Monastery of Santa María La Real

The monastery was founded by king García Sánchez III “the one from Nájera” and his wife Doña Estafanía de Foix who commissioned its construction in 1052. The origin of its foundation are misted in the legend which tells how the king was out hunting and chased his prey into a cave where he found a mysterious image of the Virgin and a jar of lilies, a bell and a lantern. Some time later the king reconquered the Lower Rioja city of Calahorra from the Moors and built the monastery of Santa María La Real as an offering to the Virgin for her help. At the same time he set up a Military Order of the Knights of the Terrace or of the Jug, one of the most ancient orders in Spain.

Nájera Monastery of Santa María La Real

In 1079 Alfonso VI of Castile incorporated the monastery into the Benedictine order of Cluny together with the group of clergy who lived in it from its creation and who remained until the disendowment of Mendizábal in 1835. Since 1895 a community of Franciscan friars have run the monastery.

The altarpiece of the main chapel dates from the late 17th c. and is Baroque in style.In the centre the Romanesque carving of Santa María La Real holding the infant Christ on her left knee is of outstanding interest.

The early 16th c. choir is in “Catholic Monarch” style and here you can see the influence of the late Gothic and early Renaissance era. The carved choirstalls in walnut are a masterpiece of florid Gothic. In the abbot’s throne we can admire the polychrome figure of King Don García.

The cloister was begun in the early 16th c., known as the Cloister of the Knights, was for centuries the burial place of many nobles. Among them we should mention Diego López de Haro with a recumbent sculpture from the 13th c. and at his feet, the Gothic tomb of his wife, Doña Toda Pérez de Azagra. The harmonious mixture of styles such as the florid Gothic of the vaulting and the Plateresque of the tracery arches have created a surprising work of architecture well worth a visit.

Monastery of Santa Elena

Doña Aldonza Manrique de Lara, daughter of the Dukes of Nájera founded the monastery in the mid 16th c., outside the city. Nothing remains of this building and the current complex consists in church, cloister and other monastery buildings inside the cloister.

The monastery church is the only part open to visitors. It dates from the 17 th century and is the work of the stonemasons Pedro Ezquerra de Rozas and José de la Puente Liermo. Strung along the nave you can see various altarpieces of great beauty, two of them in Rococo style in the arms of the transept, one of them with the image of the Conception from the mid 17th c., and the other with that of Santa Clara.
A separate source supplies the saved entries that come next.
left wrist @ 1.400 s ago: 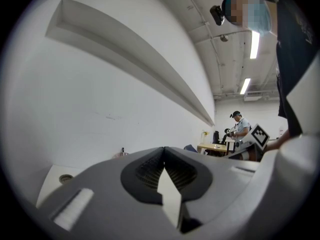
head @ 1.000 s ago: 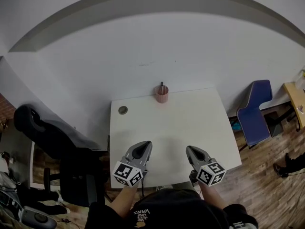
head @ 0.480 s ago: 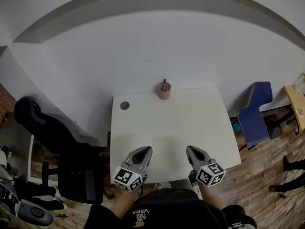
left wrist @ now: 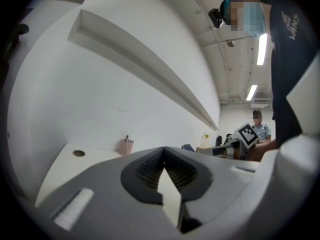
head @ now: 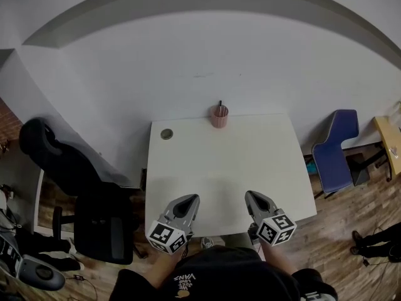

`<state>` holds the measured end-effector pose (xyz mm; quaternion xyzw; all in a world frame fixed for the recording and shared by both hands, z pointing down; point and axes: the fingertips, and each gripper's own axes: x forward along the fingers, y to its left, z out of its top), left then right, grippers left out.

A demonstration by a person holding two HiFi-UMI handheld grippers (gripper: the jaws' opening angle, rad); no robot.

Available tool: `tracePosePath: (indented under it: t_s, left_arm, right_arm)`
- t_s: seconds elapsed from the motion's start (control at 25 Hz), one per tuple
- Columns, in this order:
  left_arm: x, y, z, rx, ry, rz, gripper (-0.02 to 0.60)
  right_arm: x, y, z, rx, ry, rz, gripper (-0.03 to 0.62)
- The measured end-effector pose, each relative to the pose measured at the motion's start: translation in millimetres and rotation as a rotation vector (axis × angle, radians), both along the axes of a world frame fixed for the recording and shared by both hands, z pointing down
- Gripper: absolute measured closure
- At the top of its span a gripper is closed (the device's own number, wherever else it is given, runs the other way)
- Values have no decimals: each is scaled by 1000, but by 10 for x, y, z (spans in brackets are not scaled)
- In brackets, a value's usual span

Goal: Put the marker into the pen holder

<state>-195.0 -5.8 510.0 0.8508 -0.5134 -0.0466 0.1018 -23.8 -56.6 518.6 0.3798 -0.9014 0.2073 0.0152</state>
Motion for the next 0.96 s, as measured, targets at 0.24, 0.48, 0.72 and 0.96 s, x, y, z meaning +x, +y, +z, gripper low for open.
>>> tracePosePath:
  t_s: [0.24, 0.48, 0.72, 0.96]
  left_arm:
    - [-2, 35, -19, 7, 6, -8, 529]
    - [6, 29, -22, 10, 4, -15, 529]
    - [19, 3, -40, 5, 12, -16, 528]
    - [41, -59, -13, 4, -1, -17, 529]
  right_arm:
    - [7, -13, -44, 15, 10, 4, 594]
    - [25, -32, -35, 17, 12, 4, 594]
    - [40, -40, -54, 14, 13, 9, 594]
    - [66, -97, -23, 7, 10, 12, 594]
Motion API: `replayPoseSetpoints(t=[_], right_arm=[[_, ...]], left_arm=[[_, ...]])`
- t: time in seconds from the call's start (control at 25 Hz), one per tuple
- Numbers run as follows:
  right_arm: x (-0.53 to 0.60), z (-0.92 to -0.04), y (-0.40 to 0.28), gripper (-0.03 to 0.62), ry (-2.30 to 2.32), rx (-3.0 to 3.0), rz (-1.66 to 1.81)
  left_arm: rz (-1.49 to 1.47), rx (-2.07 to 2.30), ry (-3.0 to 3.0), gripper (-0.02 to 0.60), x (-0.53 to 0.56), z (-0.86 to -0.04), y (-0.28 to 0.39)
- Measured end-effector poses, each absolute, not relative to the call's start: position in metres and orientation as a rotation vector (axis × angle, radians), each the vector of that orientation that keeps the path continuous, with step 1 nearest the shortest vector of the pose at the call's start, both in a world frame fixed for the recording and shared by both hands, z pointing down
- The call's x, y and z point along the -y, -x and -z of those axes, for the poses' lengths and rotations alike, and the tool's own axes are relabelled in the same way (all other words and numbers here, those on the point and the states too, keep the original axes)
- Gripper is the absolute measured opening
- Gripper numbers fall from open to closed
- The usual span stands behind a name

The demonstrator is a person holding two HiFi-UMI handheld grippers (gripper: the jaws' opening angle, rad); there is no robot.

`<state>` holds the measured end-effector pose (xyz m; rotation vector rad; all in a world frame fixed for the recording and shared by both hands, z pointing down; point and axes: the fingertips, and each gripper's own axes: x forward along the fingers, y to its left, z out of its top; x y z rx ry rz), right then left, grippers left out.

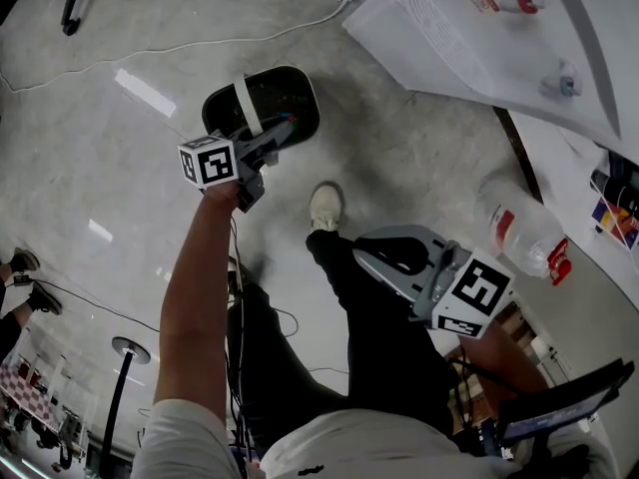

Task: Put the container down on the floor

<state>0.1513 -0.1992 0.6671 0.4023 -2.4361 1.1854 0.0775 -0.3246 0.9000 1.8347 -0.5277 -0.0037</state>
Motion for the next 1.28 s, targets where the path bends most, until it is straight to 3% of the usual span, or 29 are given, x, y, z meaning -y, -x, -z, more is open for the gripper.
replayPoseSetpoints(t=[0.16,0.28,0.52,0.8,0.92,1.04,1.12,1.28], right_arm=[[0.196,-0.667,-0.149,0.018,-0.395,2.430,-1.181],[0.194,-0.664,-0.147,0.018,-0.392,2.426,-1.181],[0.193,-0.645,-0.136,0.018,-0.412,2.417,-1.121],[0.180,-0.593,-0.091,0.018,-0.434,2.450,-1.073],[0.170,-0.568,-0.070,0.018,-0.431,2.481,-1.053],[0.157,-0.539,-0.052,0.017,-0.474,2.508,-1.041],[0.147,-0.518,-0.038,0.017,-0.494,2.529,-1.025],[0.114,-0.479,-0.009,0.017,-0.502,2.565,-1.008]], left_arm=[[-0.047,0.565,-1.828,0.172,0.319,-0.904,-0.074],[-0.050,0.586,-1.813,0.204,0.311,-0.899,-0.066],[-0.055,0.619,-1.763,0.244,0.283,-0.871,-0.034],[-0.004,0.635,-1.728,0.242,0.238,-0.793,0.022],[0.062,0.612,-1.733,0.219,0.212,-0.738,0.037],[0.097,0.546,-1.788,0.139,0.179,-0.678,0.043],[0.111,0.499,-1.842,0.052,0.159,-0.636,0.048],[0.083,0.449,-1.933,0.011,0.115,-0.563,0.063]])
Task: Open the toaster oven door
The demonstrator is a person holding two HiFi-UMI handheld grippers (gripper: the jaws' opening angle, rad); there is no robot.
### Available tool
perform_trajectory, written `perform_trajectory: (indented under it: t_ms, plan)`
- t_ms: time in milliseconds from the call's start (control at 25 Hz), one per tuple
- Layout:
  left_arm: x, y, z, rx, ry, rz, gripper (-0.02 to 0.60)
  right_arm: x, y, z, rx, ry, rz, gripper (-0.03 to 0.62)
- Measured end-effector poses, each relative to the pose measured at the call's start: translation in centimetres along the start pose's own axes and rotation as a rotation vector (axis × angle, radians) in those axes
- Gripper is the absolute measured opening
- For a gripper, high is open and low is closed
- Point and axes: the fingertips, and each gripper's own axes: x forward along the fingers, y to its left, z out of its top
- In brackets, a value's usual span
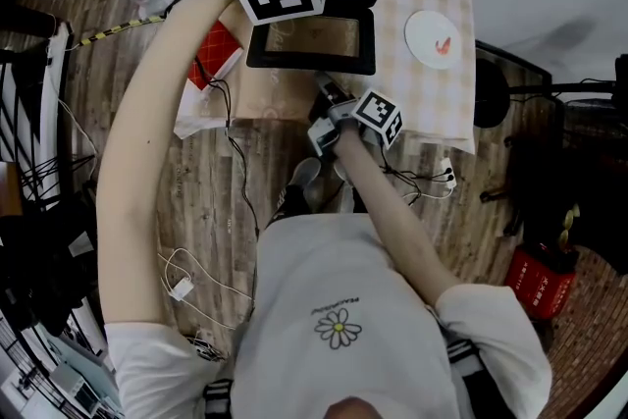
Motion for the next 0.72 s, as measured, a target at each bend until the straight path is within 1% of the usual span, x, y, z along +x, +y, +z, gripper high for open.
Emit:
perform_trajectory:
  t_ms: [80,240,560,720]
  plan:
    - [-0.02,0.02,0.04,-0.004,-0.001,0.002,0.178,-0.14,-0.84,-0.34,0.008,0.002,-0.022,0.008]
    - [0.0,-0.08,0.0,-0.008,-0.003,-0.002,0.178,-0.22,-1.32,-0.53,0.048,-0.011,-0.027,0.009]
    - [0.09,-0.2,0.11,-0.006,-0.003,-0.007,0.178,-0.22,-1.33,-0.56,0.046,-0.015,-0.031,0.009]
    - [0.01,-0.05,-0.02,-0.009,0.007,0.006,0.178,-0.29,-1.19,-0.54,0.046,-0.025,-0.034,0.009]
The main altarpiece in baroque style is made up of a base, a single block of three vertical series of panels and top piece, the work of Mateo Rubalcaba, in the centre of the body is a fine carving of Santa Elena.

Wrought iron railings at the foot of the church composed of two parts dating from 1660 separate the part open to the public from the closed order where nowadays the Franciscan Clarisa nuns live.